Nunca se sabe dónde van a estar las historias esperándote, desde qué lugar remoto de la memoria empiezan a mover los hilos esperando el momento justo para poner el interruptor en marcha y cambiarlo todo. Uno puede haber nacido en una familia judía jaredí y vivir toda su vida en un barrio ultraortodoxo de Jerusalén, criarse en la disciplina de la fe y ser admitido en una de las yeshivás o escuela talmúdica más importantes, pongamos la Ponevezh Yeshiva, considerada la equivalente a Harvard para estudiar la Torá y el Talmud. Da igual que el inicio de la historia parezca inamovible, nunca está todo decidido,de repente, una especie de mecanismo interior puede ponerse en marcha y convencerte de que lo que tienes que hacer es dejarlo todo para estudiar cine.
Llegados a este punto ya tenemos claro que la vocación es una república del alma donde no hay ley o donde, al menos, hay una ley que se rige por algo que no siempre somos capaces a racionalizar. Aun así, esta historia es aún más enrevesada y por eso, más atractiva. Yehonatan Indursky tuvo mucha suerte, sus padres fueron tan extraordinarios que le permitieron renunciar a la escuela talmúdica y dedicarse a lo que quería sin renegar de él, como sería normal en una familia ultraortodoxa. Cuando ya estaba llevando una vida secular y había dejado atrás el estudio de la Torá y la vida religiosa, uno de los trabajos de la escuela de cine era rodar un corto acerca de una canción de su pasado.

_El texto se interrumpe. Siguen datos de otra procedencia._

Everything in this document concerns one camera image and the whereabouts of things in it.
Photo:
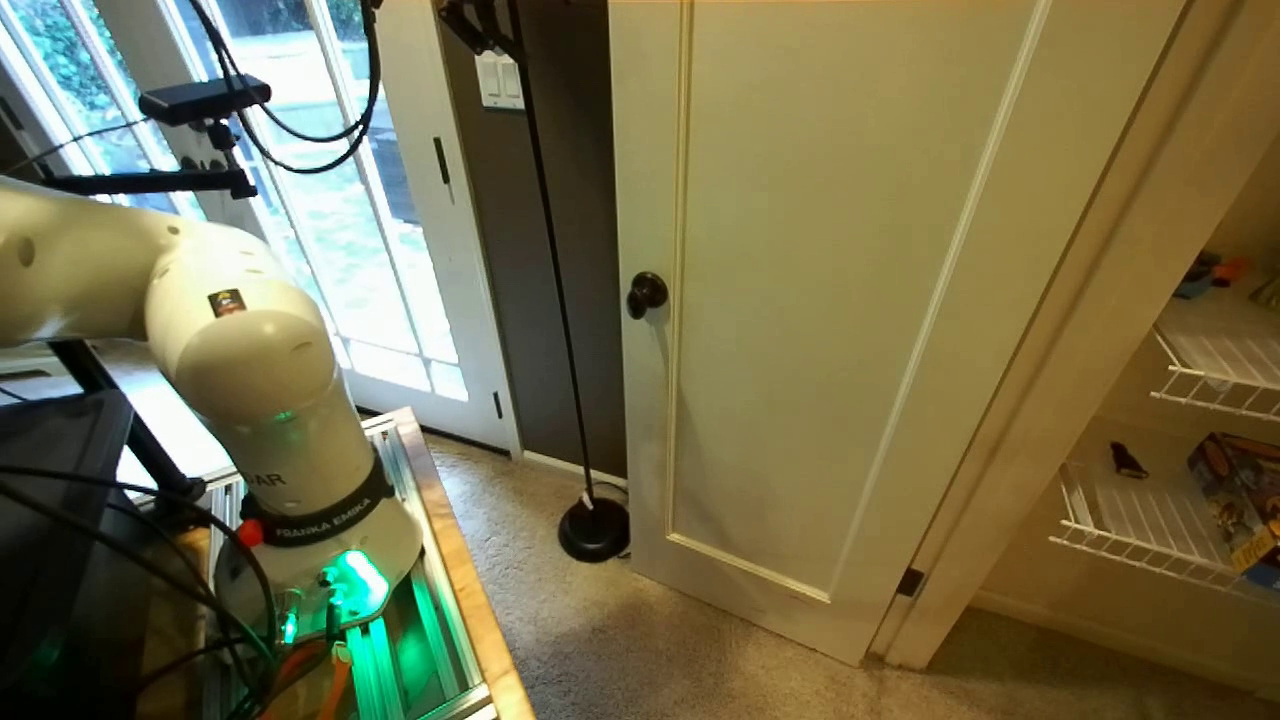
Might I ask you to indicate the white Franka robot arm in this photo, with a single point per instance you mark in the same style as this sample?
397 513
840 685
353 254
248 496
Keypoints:
254 362

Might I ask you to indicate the dark door hinge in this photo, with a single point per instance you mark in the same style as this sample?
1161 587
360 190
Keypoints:
911 583

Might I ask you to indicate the black stereo camera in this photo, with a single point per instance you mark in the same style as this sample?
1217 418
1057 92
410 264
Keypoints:
203 96

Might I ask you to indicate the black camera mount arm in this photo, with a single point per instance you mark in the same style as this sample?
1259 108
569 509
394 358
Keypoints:
203 173

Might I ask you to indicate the white glass french door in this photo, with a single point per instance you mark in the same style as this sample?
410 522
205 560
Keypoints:
454 264

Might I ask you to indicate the white wall switch plate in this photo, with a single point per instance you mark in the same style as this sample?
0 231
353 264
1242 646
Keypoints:
502 81

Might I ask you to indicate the black inner door knob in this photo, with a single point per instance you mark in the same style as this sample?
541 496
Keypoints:
644 292

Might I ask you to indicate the white door frame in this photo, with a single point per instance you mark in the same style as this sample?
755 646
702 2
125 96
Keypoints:
1065 334

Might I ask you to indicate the white panel door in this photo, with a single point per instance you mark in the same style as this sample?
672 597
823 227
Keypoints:
826 264

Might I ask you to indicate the colourful printed box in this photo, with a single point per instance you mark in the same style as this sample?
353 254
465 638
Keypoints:
1242 495

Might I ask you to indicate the black metal frame strut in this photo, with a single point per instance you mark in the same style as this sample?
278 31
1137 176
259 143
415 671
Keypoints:
123 413

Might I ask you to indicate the black floor lamp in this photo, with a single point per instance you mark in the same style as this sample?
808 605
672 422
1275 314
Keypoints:
593 530

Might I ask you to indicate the small dark shelf item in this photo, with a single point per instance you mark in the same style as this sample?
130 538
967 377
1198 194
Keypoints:
1129 460

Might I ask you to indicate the orange and blue shelf items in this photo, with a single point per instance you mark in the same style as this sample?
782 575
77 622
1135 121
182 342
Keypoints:
1207 278

La ventaja de vivir entre dos mundos es ser consciente de que existen códigos comunicativos, sean verbales o no, mucho más sutiles y que, normalmente, solo somos capaces de entender si conseguimos mirarnos desde fuera. A veces no basta hablar el mismo idioma para comunicar, hay mensajes mucho más fuertes que se transmiten por otros medios. Como su intención era grabar cerca de su antigua yeshivá, pensó que resultaría más fácil moverse y pasar desapercibido si volvía a vestirse con ropa de religioso en lugar de ir de secular. Ese día, de camino al punto donde iba a rodar, un compañero de facultad se sube al mismo autobús que él y pasa por su lado sin reconocerlo, en realidad, sin siquiera mirarlo. Ese es el punto exacto en que el interruptor de esta historia se pone en marcha, el momento de iluminación en que Yehonatan Indursky, uno de los creadores originales de Shtisel, relata cómo se dio cuenta, gracias a esa sensación de alienación momentánea, de que era esta la historia que había que contar y no otra. El problema, dice él, no es que la gente odie a los judíos jaredíes, es que, directamente, no los ve.

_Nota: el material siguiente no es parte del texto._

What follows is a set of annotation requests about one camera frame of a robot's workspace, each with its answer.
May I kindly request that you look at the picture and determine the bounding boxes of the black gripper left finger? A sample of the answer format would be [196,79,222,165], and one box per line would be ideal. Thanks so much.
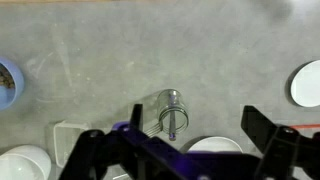
[59,103,161,180]

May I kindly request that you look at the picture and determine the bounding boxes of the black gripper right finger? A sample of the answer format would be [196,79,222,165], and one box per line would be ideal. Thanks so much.
[240,105,320,180]

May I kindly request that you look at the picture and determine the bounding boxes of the metal spoon with dark handle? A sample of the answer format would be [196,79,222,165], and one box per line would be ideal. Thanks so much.
[167,91,178,141]

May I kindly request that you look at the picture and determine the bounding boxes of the clear glass jar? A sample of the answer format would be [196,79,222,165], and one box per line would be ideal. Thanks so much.
[156,88,190,135]

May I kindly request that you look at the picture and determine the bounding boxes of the white round plate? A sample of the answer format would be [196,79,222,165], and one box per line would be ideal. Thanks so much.
[290,59,320,108]
[181,135,244,155]

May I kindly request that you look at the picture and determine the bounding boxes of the red straw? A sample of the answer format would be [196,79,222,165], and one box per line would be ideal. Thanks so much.
[293,123,320,130]

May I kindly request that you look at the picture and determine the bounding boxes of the clear plastic food container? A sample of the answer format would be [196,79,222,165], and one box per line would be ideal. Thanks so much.
[45,119,92,169]

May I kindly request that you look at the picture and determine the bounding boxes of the white bowl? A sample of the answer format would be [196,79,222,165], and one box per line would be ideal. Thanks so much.
[0,144,52,180]

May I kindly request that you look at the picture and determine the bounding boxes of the blue plastic bowl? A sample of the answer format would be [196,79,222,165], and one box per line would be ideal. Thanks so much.
[0,56,25,112]

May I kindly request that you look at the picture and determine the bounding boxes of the brown food bits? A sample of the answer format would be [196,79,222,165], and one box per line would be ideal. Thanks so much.
[0,63,16,90]

El problema de la ficción cuando ha tenido que retratar a las religiones, especialmente en sus versiones más extremas, es que, salvo honrosas excepciones, casi siempre se elige narrar desde el conflicto. Hay un personaje que quiere huir, que se enamora de quien no debe o que, simplemente, quiere ser cantante o modelo, cualquier cosa que vaya en contra de los valores de la fe. En ese punto la historia se transforma en un guerra contra el fanatismo y los personajes pasan a ser caricaturas planas. Nos gusta pensar que todos los que viven aislados en algún tipo de gueto están deseando huir y ser como nosotros, como todo el mundo. Nada más lejos de la verdad.

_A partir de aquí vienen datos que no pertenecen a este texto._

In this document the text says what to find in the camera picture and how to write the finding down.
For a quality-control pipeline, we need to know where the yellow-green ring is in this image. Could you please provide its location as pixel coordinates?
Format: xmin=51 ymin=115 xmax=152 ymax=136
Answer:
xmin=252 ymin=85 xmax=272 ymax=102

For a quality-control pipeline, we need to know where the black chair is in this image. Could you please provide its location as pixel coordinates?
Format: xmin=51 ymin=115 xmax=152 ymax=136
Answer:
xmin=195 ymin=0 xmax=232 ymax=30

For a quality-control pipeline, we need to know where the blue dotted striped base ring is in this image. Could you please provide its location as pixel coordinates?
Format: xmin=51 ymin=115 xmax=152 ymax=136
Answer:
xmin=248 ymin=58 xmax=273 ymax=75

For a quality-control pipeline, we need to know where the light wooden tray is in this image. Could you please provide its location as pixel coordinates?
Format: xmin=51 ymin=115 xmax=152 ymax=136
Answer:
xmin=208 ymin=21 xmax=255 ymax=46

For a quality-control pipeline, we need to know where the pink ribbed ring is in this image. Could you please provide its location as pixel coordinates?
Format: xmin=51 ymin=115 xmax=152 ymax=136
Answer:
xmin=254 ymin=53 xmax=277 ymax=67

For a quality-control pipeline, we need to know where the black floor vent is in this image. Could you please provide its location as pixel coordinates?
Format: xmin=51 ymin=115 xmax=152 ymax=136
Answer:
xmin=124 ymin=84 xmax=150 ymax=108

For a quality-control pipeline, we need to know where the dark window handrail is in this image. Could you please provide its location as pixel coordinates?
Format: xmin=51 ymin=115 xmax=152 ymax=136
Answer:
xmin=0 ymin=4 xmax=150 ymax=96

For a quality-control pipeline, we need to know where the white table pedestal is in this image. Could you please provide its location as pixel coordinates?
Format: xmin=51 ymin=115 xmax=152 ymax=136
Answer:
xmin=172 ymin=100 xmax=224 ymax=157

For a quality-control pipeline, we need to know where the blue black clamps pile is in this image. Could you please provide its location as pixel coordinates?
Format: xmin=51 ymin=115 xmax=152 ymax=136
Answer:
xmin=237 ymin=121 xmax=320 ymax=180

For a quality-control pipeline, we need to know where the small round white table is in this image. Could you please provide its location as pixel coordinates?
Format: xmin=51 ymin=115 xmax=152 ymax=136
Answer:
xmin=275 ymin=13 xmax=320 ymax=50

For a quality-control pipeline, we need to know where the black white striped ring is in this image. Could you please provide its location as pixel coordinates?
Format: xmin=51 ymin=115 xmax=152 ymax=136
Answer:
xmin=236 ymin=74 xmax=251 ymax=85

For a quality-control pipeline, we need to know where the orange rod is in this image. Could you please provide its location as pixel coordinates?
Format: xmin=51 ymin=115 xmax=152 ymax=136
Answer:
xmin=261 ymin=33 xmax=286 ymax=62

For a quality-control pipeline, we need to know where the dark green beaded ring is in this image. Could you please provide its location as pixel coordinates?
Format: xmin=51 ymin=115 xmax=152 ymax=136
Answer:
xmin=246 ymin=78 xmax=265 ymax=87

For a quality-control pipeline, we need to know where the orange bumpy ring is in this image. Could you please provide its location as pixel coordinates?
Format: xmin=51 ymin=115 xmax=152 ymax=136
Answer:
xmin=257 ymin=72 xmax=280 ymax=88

Ese fue el punto de partida cuando, años más tarde, Yehonatan Indursky se reunió con Ori Elon, el otro guionista y creador de la serie también con antecedentes fuertemente religiosos. El objetivo sería contar con precisión casi quirúrgica lo que nadie había podido ver hasta entonces, obligar al espectador a observar a las personas más allá de la ropa que vistan, el idioma que hablen o la religión que profesen. Así nació Shtisel.
La serie cuenta la historia de cuatro generaciones de una familia judía jaredí que vive en el barrio ultraortodoxo de Geula, en Jerusalén. El eje central gira en torno al patriarca, el rabino Shulem Shtisel, recientemente viudo, y su hijo más joven, Akiva. Por primera vez se retrata a una familia ultraortodoxa que le gusta su propio modo de vida, que quiere a sus hijos y a sus nietos, donde cada uno tiene problemas vitales normales al margen de sus creencias y de la tradición. Un hijo soltero que no encuentra pareja, un viudo que recuerda a su difunta esposa, los problemas conyugales de la hija mayor, la abuela de todos que acaba de mudarse a una residencia de ancianos y por primera vez tiene una televisión… La vida pasando, nada tan sencillo, nada tan poderoso.
La religión no tiene un papel central sino que es, más bien, parte del ambiente. Lo impregna todo pero no se discute, simplemente está ahí. Así, ningún personaje bebe agua sin decir antes una bendición, nadie entra en una habitación sin besar la mezuzá que está en el marco de la puerta e incluso, en algunos momentos, se ve cómo es difícil para ellos someterse a algunas de sus propias leyes, humanizándolos aún más. El tema central va mucho más allá de los pequeños gestos y la liturgia, como si fuese una novela naturalista con toques de realismo mágico, Shtisel observa sin juzgar a los personajes para luego dejar que el espectador reflexione sobre los lazos familiares, la búsqueda del amor, las relaciones entre los vivos y la memoria de los muertos. Los críticos la han comparado con Mad Men o con Los Soprano porque no busca explicar nada, solo es. Se cuenta a si misma sin juzgar.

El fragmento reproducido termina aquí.